Il quitta la pièce. Citroën le regardait et sa figure était morose comme celle d'un saint de pierre après un bombardement.
III
La bonne parut.
– Vous m'avez demandée? dit-elle.
– Prends ces trois-là, change-les et couche-les, dit Clémentine.
Elle la regarda attentivement et remarqua:
– Tu as une fichue mine.
– Ah! dit l'autre. Madame trouve?
– Est-ce que tu continues à coucher avec Jacquemort? demanda Clémentine.
– Oui, dit la bonne.
– Qu'est-ce qu'il te fait donc?
– Oh, dit la bonne, il me monte.
– Et il te questionne?
– Même, dit la bonne. Même que j'ai pas le temps de rien sentir, il est là à me questionner.
– Ne réponds jamais, dit Clémentine, et ne couche plus avec lui.
– Ça me travaille, dit la fille.
– Tu me dégoûtes. Tu seras bien avancée s'il te fait un petit…
– C'est pas encore arrivé.
– Ça arrive, murmura Clémentine en frissonnant. Enfin, tu ferais mieux de ne plus coucher avec lui. C'est dégoûtant, tout ça.

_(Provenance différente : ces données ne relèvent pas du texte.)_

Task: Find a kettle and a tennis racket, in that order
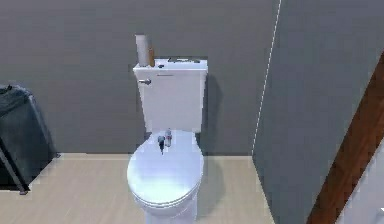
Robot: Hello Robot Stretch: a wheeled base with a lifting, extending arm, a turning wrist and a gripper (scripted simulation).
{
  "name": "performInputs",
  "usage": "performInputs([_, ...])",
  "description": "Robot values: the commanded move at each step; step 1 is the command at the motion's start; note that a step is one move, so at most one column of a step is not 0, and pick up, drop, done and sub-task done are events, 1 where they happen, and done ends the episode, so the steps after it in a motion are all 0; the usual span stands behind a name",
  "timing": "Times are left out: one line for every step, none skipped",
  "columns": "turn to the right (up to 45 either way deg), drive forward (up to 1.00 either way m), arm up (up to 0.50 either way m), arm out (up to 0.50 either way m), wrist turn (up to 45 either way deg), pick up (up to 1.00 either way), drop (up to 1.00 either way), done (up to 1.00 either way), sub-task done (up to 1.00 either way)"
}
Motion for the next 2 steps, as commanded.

– Ben moi, dit la fille, j'en vois rien de la manière qu'on se met.
– Fiche-moi le camp, dit Clémentine. Culblanc ramassa les trois enfants et sortit. Clémentine regagna sa chambre. Elle se déshabilla, se frictionna à l'eau de Cologne, lava la plaie contuse qu'elle avait à la figure et s'étendit sur le dos, par terre, pour faire sa gymnastique.
Elle la fit, et passa du sol à son lit. Cette fois, elle serait à l'heure pour la tétée. Ça ne vaut rien, pour les bébés, d'attendre comme ça. Les bébés, ça doit manger juste quand il faut, le reste ne compte pas.
Angel, vautré sur son lit, dans l'attitude de la désolation la plus achevée, leva les yeux en entendant les trois coups frappés à la porte.
– Oui! dit-il.
Jacquemort entra et commenta:
– Naturellement, toujours à ne rien faire…
– Toujours, répondit Angel.
– Ça va? demanda le psychiatre.
– Ça va, dit Angel. J'ai la fièvre.
– Voyons ça.
Il s'approcha de lui et lui prit le pouls.
– Effectivement, acquiesça-t-il. Il s'assit sur le lit.
– Poussez vos pieds.
Angel se déporta de l'autre côté et Jacquemort, assis, se mit à se caresser la barbe.
– Qu'avez-vous encore fait? demanda-t-il.
– Vous le savez très bien, dit Angel.
– Cherché une fille?
– Trouvé une fille.
– Et couché avec?
– Peux pas…, dit Angel. Sitôt qu'on est tous les deux dans le lit, la fièvre me reprend.